Par un arrêt du 28 mai 2026, publié au Bulletin, la chambre sociale de la Cour de cassation consacre pour la première fois la notion de « harcèlement sexuel d’ambiance » : un salarié peut être reconnu victime de harcèlement sexuel même lorsque les propos ou comportements en cause ne lui étaient pas directement destinés.
Les faits
Une salariée, employée comme équipière dans un restaurant à l’enseigne Mc Donald’s, avait dénoncé les agissements de harcèlement sexuel de son supérieur hiérarchique. Après une première sanction disciplinaire de ce dernier en novembre 2019, il avait poursuivi ses propos déplacés envers d’autres collègues. La salariée, licenciée par la suite pour faute grave, avait saisi le conseil de prud’hommes en nullité de son licenciement, invoquant notamment le climat de harcèlement sexuel qu’elle avait subi en étant témoin de ces agissements. La cour d’appel avait écarté ses attestations au motif qu’elles concernaient des faits visant ses collègues, et non elle-même personnellement.
L’apport de l’arrêt
La Cour de cassation censure ce raisonnement. Elle juge que des propos ou comportements à connotation sexuelle ou sexiste adressés à plusieurs salariés, ou adoptés devant plusieurs salariés, sont susceptibles d’être subis par chacun d’eux. Dès lors qu’une salariée est présente et exposée de manière répétée à de tels agissements, elle en est elle-même victime au sens des articles L. 1153-1 et suivants du code du travail, sans avoir à démontrer qu’elle en était personnellement la cible. Cette solution prolonge en droit du travail une position déjà adoptée par la chambre criminelle le 12 mars 2025 (n° 24-81.644) pour des propos sexistes tenus devant plusieurs étudiants.
Ce qu’il faut retenir
- Un salarié témoin répété d’agissements sexistes ou sexuels visant ses collègues peut lui-même se prévaloir d’un harcèlement sexuel, sans avoir été personnellement visé.

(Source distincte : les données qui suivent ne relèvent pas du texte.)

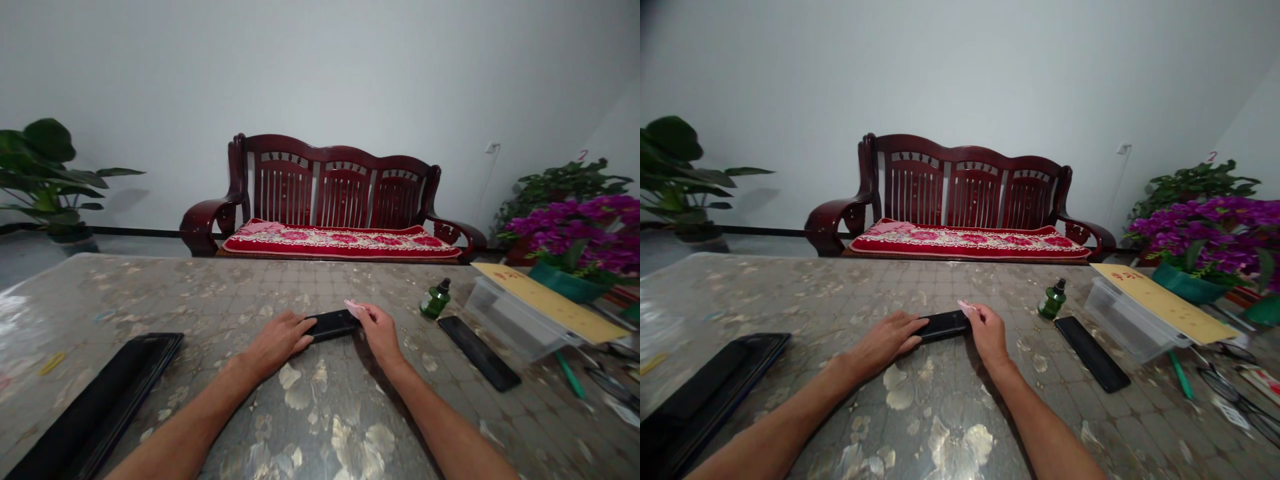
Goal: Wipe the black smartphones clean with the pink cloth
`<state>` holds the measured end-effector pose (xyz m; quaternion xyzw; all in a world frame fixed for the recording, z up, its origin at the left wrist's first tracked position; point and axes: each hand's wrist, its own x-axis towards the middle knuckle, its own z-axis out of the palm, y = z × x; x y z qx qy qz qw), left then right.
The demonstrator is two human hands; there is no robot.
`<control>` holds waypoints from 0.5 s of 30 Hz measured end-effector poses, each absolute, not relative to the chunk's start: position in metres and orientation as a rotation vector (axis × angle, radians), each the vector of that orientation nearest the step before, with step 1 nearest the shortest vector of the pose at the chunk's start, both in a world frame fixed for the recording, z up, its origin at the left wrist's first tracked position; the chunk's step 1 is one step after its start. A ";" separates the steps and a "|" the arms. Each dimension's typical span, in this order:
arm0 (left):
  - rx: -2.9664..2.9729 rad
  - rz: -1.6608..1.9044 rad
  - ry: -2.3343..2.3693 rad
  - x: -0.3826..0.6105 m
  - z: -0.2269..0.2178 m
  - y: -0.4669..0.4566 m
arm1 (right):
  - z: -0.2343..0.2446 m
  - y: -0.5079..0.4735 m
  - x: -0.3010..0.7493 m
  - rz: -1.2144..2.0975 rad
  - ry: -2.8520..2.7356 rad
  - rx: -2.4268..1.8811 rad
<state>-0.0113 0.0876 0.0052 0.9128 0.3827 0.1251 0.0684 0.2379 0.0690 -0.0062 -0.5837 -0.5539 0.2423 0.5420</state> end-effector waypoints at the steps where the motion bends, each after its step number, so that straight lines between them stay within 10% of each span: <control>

- L’appréciation se fait au regard des effets produits sur le salarié exposé, et non du seul destinataire direct des propos.
- Pour l’employeur, cette décision élargit le périmètre de son obligation de prévention : un climat sexiste toléré expose l’entreprise même en l’absence de plainte individuelle de chaque salarié concerné.
Référence : Cass. soc., 28 mai 2026, n° 24-22.754, FS-B, publié au Bulletin.